A nature garden has been opened for residents at a sheltered housing complex in Trefechan, Aberystwyth.
Gerddi’r Ffynnon is a three-storey block of 30 flats, owned and managed by Wales & West Housing.
It has a communal garden, largely comprised of steeply sloping ground behind a retaining wall, plus a relatively small area of flat ground surrounding the building.
Last year Rhiannon Ling, a community development officer at WWH approached Rachel Auckland, co-ordinator of Ceredigion Local Nature Partnership, with a proposal for a garden restoration project.
Hefin Jones, asset management officer for WWH, prepared a sketch plan to build more raised beds, and presented this to the residents’ social club.
Using Welsh Government funding provided through the Local Places for Nature scheme, Rachel was able to bring in Gail Robinson, a garden designer from My Garden Paradise.
Gail talked to residents at their weekly coffee morning and drew up a plan to create raised beds of different shapes and sizes to meet the diverse access needs of residents who use a range of mobility aids.
The garden was opened on Saturday, 17 June, by Cllr Keith Henson, Ceredigion County Council’s Cabinet member for highways and environmental services and carbon management.
He said: “What a privilege to open the Gerddi’r Ffynnon gardens, planned and sown and grown by the residents and friends of the flats.

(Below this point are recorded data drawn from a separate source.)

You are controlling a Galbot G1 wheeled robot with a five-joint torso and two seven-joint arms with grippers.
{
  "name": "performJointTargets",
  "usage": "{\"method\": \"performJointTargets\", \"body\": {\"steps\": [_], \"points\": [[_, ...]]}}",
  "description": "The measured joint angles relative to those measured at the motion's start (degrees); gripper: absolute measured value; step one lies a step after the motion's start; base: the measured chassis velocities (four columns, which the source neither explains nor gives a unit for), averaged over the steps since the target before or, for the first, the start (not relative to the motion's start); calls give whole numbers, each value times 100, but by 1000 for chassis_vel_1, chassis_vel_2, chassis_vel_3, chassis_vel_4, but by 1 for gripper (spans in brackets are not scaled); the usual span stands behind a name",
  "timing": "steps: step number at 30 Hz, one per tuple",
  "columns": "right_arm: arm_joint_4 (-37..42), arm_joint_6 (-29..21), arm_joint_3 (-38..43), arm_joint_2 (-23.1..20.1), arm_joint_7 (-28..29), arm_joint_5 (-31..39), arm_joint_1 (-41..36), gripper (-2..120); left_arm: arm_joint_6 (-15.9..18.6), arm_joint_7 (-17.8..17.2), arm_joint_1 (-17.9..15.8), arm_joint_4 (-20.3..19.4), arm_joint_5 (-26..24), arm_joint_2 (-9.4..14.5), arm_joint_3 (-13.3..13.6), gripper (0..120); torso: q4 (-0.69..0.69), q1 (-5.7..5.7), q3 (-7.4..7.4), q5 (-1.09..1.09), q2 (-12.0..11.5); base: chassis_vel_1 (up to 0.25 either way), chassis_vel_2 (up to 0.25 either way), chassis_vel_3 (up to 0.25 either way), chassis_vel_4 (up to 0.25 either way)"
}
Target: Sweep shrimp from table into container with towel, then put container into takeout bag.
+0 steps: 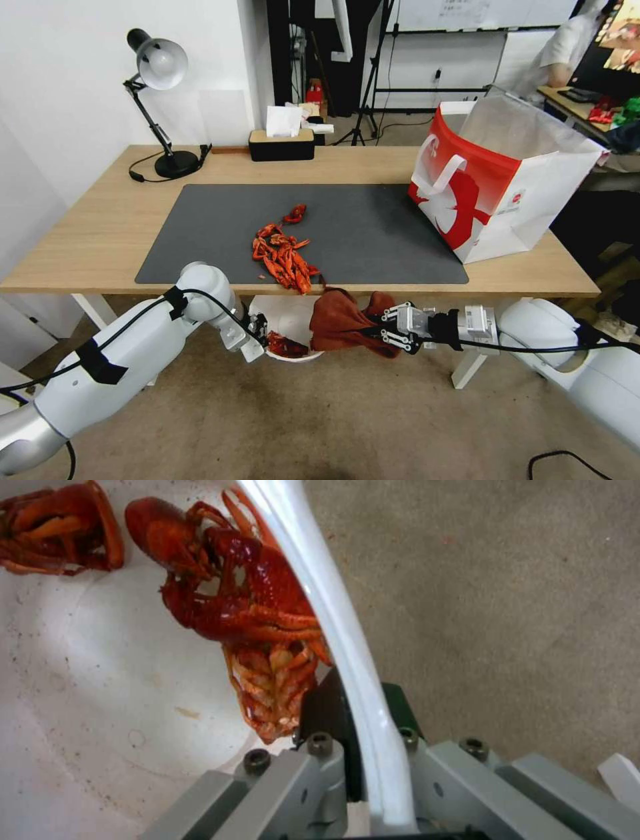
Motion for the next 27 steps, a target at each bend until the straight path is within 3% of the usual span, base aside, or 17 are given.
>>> {"method": "performJointTargets", "body": {"steps": [10,17,19,20,22,24,27], "points": [[163,-108,523,-239,58,912,164,6,-24,-1,339,-128,17,244,-283,0,0,0,0,-2,0,0,0,0,0],[-513,-251,-143,4,516,1276,1520,6,-37,1,511,-192,27,388,-469,0,-1,0,0,0,0,0,0,0,0],[-944,-295,-774,330,892,1234,2352,6,-60,1,585,-203,27,445,-582,0,-1,0,1,1,0,0,0,0,0],[-944,-295,-774,330,892,1234,2352,6,-60,1,585,-203,27,445,-582,0,-1,0,1,1,0,0,0,0,0],[-1835,-428,-1809,1038,1550,966,3503,6,-100,-5,714,-218,26,522,-740,0,2,0,1,1,0,0,0,0,0],[-2156,-443,-2022,1238,1691,860,3766,6,-106,-8,742,-219,25,536,-776,0,3,0,1,0,0,0,0,0,0],[-3437,-451,-2654,2099,1882,511,4574,6,-136,-14,845,-221,25,571,-934,0,-2,2,2,1,-2,0,0,0,0]]}}
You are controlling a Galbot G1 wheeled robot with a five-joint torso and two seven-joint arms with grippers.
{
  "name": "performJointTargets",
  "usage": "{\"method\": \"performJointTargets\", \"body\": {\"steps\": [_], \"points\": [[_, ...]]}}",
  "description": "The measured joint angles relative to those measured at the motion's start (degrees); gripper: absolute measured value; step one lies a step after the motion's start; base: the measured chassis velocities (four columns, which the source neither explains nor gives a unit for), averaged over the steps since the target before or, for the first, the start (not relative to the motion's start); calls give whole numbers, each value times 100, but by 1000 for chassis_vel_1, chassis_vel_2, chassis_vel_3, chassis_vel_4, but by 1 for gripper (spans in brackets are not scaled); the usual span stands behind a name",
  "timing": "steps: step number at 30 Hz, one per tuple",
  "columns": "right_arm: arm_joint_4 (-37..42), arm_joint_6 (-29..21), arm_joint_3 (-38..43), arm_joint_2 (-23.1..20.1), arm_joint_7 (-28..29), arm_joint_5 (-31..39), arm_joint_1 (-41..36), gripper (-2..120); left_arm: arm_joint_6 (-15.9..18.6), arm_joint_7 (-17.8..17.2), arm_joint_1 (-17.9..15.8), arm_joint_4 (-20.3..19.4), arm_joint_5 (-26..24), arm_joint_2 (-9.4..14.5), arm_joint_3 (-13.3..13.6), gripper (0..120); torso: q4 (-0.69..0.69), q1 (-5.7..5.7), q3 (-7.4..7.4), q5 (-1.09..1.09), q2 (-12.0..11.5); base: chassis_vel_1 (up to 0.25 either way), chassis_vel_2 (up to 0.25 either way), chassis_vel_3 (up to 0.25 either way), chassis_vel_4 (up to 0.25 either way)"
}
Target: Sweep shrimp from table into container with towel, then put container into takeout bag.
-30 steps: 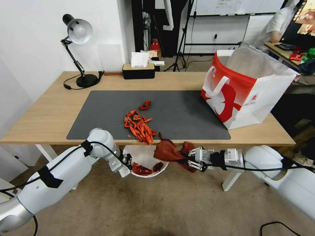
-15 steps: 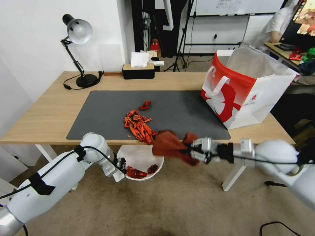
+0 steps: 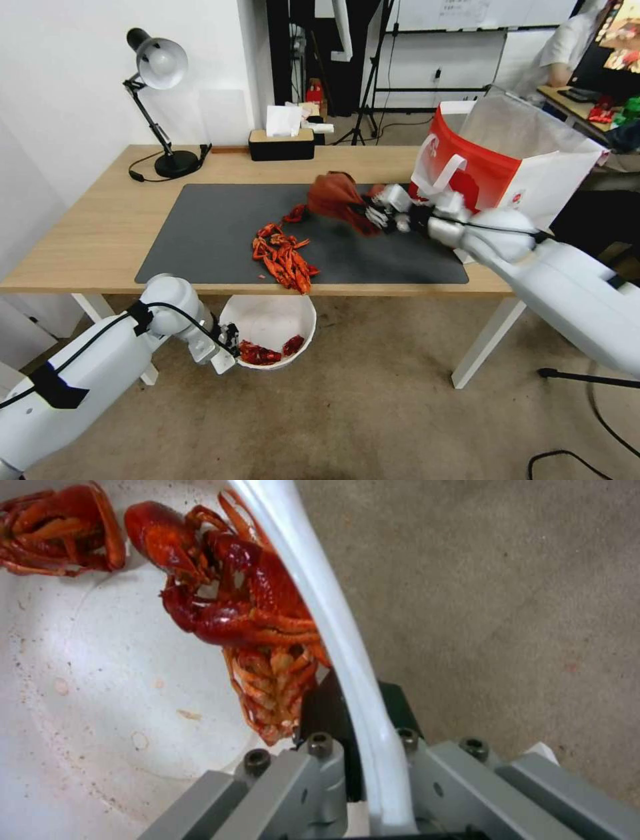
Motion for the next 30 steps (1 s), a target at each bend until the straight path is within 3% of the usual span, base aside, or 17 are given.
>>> {"method": "performJointTargets", "body": {"steps": [1,6,12,15,22,30], "points": [[0,0,0,0,0,0,0,6,0,0,0,0,0,0,0,0,0,0,0,0,0,0,0,0,0],[-1422,175,-312,1078,-106,-431,516,6,-54,-3,92,10,12,8,-136,0,6,-1,-1,-1,0,0,0,0,0],[-2619,483,-315,1805,-332,-1041,720,6,-93,-18,150,31,69,-20,-208,0,-2,0,-1,-2,0,0,0,0,0],[-3093,634,-248,2097,-496,-1273,818,6,-98,-24,154,40,75,-34,-222,0,1,-1,-2,-1,0,0,0,0,0],[-3934,899,-163,2522,-929,-1525,949,6,-112,-31,130,95,79,-39,-212,0,0,-1,-2,-1,0,0,0,0,0],[-4103,1084,-137,2653,-1375,-1529,949,6,-119,-34,65,118,73,-54,-154,0,1,-2,-2,-1,1,0,0,0,0]]}}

“It’s great to see Wales & West Housing help residents achieve their aims for the garden through support from the Ceredigion Local Nature Partnership.”
Rachel added: “It’s lovely to see how a nature-based gardening project of this kind can bring so many benefits both to wildlife and to our communities.
“This project has been a great learning experience for everyone involved.”
Rhiannon said: “This project has already achieved so much.
“It has brought the residents of Gerddi’r Ffynnon together as a community whilst designing and developing the garden.
“They are so proud of what they have achieved and so they should be.
The Local Places for Nature scheme supports nature recovery on a local scale by improving biodiversity while bringing benefits to deprived communities.